> _Collected material_:
*** Block opens ***
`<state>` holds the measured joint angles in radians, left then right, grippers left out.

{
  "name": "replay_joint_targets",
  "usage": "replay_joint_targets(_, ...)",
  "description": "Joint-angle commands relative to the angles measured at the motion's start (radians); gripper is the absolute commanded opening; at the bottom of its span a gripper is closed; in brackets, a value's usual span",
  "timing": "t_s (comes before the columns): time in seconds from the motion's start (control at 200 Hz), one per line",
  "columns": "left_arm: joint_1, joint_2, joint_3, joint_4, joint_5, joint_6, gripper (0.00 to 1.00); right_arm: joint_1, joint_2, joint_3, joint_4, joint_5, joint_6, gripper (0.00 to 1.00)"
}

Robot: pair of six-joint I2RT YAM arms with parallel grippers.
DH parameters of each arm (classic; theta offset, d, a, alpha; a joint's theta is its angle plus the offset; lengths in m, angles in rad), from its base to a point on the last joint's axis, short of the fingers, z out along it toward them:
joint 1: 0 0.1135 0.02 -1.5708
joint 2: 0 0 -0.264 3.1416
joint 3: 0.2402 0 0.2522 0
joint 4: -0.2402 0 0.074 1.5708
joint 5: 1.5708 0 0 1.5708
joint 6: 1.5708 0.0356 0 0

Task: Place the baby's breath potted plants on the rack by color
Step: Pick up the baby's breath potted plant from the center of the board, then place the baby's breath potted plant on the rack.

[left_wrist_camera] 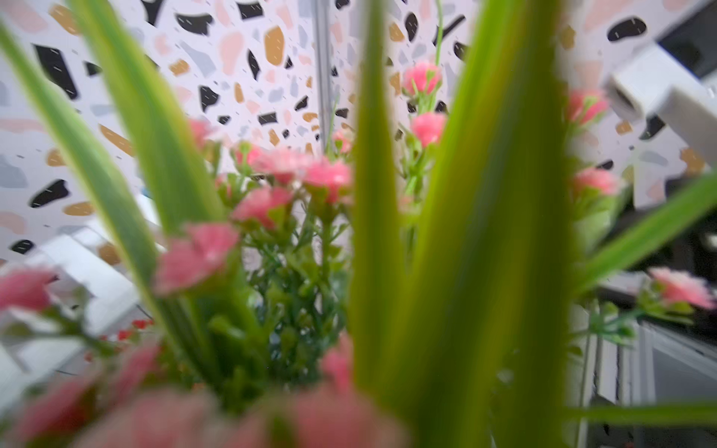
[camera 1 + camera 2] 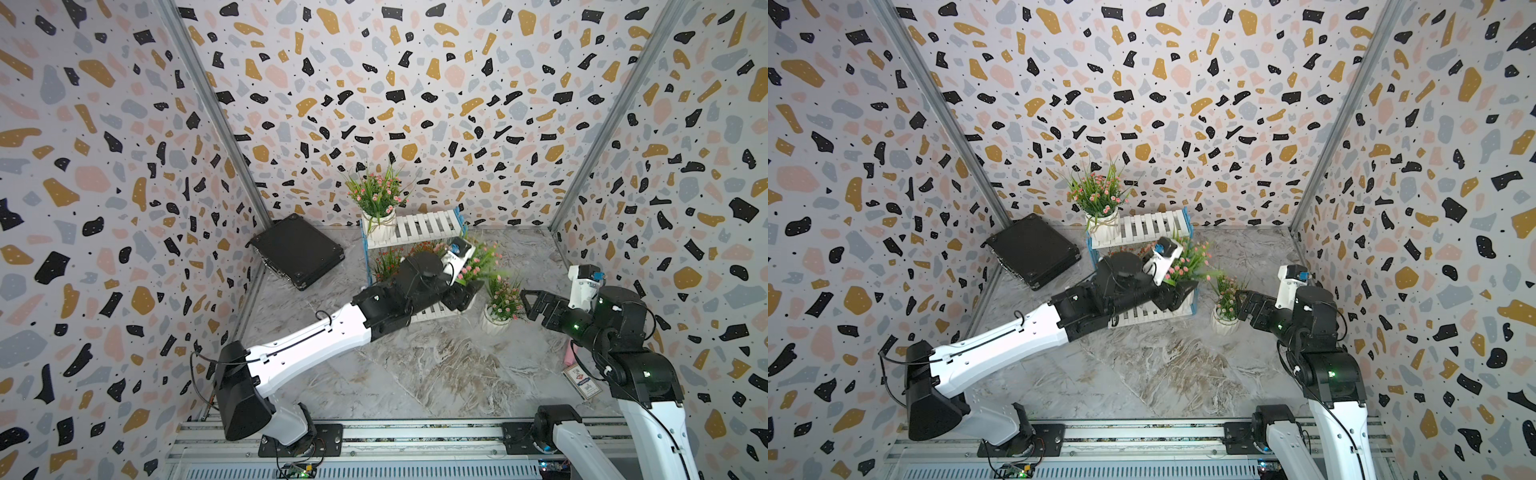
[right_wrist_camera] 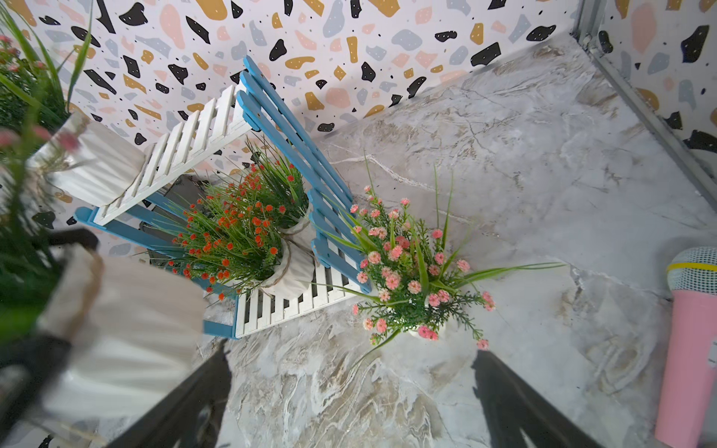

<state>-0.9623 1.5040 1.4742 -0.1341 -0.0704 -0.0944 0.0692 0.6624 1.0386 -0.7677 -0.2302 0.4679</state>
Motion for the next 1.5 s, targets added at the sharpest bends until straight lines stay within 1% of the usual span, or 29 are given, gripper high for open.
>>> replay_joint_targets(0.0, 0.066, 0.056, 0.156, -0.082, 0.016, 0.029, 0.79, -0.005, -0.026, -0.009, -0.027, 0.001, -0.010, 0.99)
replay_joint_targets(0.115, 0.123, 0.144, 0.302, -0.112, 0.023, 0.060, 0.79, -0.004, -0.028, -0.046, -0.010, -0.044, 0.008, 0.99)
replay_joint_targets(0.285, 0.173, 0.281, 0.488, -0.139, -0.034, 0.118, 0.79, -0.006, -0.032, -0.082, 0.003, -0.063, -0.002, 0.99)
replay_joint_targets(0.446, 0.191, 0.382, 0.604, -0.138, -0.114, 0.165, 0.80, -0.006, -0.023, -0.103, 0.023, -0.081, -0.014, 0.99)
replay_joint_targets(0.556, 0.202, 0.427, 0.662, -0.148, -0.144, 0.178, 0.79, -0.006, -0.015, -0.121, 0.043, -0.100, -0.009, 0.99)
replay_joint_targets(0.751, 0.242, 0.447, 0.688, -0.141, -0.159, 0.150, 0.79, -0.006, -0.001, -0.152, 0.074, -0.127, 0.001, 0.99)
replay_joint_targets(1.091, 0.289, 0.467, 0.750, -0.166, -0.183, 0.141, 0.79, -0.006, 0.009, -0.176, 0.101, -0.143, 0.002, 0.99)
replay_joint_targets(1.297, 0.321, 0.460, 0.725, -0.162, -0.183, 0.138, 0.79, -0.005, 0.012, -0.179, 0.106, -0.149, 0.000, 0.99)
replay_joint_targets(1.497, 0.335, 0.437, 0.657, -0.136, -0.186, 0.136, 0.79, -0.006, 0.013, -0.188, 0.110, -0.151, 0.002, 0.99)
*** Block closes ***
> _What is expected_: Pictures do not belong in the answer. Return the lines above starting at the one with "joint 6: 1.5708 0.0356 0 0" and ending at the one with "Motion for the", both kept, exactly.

> _Solution to this exercise_:
joint 6: 1.5708 0.0356 0 0

Task: Place the baby's breath potted plants on the rack by color
Step: Pick up the baby's breath potted plant from the center of the board, then place the baby's breath potted plant on the rack.

[left_wrist_camera] 
[camera 1 + camera 2] 
[right_wrist_camera] 

<state>-0.9623 1.5040 1.4742 -0.1341 -0.0704 -0.0944 0.0692 0.6624 1.0386 -0.7677 -0.2302 0.4679</state>
Motion for the next 1.5 s, targets added at the sharpest bends until straight lines stay within 1% of the usual span, or 29 are given, gripper high for open.

No more output remains.